Wrighton acknowledged Milken’s generosity in giving transformative gifts to GW, where the Milken Institute School of Public Health is named in his honor, and where the School of Business offers graduate certificates through the IFC-Milken Institute Capital Markets Program to educate the next generation of leaders in financial policy.

“Mike’s impact has led to new therapies and treatments for disease,” Wrighton said.

Milken expressed high hopes for graduates, saying, “My parents’ generation lived through the Spanish flu, the Great Depression and World War II. They were known as the Greatest Generation. With the challenges you will face, and I am sure you will overcome, you may earn a similar nickname.”

Another graduating student, J.D. candidate Maxie Lawton, assisted Wrighton in honoring Stevenson, this year’s final honorary degree candidate, who was named a Doctor of Laws.

The main event

When the big moment for the Class of 2023 arrived, family members and friends applauded as the academic milestones of their loved ones were recognized. Wrighton acknowledged graduates for their intellectual, emotional and social maturation during their time at GW. 

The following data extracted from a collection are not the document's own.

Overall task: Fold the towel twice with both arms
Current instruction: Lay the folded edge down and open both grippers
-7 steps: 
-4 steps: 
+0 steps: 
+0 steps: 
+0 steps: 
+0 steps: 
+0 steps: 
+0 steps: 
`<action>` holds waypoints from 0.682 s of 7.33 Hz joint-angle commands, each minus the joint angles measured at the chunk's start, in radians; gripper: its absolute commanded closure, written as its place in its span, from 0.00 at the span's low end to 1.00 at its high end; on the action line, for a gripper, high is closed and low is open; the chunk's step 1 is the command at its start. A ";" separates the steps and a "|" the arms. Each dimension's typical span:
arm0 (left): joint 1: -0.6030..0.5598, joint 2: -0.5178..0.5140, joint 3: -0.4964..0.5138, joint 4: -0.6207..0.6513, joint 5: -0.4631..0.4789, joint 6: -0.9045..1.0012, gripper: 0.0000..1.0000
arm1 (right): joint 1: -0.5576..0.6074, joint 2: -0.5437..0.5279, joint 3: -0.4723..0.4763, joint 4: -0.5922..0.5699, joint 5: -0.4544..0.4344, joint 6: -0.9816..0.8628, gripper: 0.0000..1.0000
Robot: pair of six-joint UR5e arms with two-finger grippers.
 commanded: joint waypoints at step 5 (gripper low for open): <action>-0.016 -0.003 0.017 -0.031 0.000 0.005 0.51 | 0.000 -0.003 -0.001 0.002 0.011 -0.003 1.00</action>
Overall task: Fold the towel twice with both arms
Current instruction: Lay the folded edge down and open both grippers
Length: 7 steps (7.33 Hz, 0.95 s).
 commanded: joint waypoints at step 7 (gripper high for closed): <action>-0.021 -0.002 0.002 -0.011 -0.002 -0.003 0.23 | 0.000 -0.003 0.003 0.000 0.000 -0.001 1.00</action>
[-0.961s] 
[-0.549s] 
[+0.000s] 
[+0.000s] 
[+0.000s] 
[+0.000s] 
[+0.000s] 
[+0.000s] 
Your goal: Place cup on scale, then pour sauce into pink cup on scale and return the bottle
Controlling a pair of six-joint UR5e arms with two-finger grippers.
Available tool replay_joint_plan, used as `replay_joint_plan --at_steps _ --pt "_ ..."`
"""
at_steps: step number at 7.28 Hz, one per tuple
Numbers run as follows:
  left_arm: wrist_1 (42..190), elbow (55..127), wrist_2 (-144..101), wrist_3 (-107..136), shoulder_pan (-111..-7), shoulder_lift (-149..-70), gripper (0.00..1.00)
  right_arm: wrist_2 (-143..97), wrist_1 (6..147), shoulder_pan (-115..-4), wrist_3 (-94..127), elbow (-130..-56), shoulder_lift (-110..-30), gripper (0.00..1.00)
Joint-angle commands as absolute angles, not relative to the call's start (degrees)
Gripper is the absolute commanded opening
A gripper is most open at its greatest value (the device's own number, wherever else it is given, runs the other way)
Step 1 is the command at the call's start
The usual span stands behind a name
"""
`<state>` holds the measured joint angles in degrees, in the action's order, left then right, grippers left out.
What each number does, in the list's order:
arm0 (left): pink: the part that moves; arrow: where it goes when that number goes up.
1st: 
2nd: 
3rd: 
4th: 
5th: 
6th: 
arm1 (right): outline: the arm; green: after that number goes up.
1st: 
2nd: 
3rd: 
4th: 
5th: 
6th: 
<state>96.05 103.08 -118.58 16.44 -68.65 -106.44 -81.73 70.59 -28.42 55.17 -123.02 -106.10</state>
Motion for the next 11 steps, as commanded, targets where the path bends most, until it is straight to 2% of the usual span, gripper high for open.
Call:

“You have taken bold risks,” Wrighton said. “Through your scholarship, you have built bridges and crossed borders.”

Wrighton charged graduates with the task of being lifetime learners, using their GW education to serve the public good and proceed with ever greater empathy as they move through their lives.

“Your George Washington University experience has added to your potential to contribute to society and to make the world a better place,” Wrighton said. “We are eager to see all that you do.”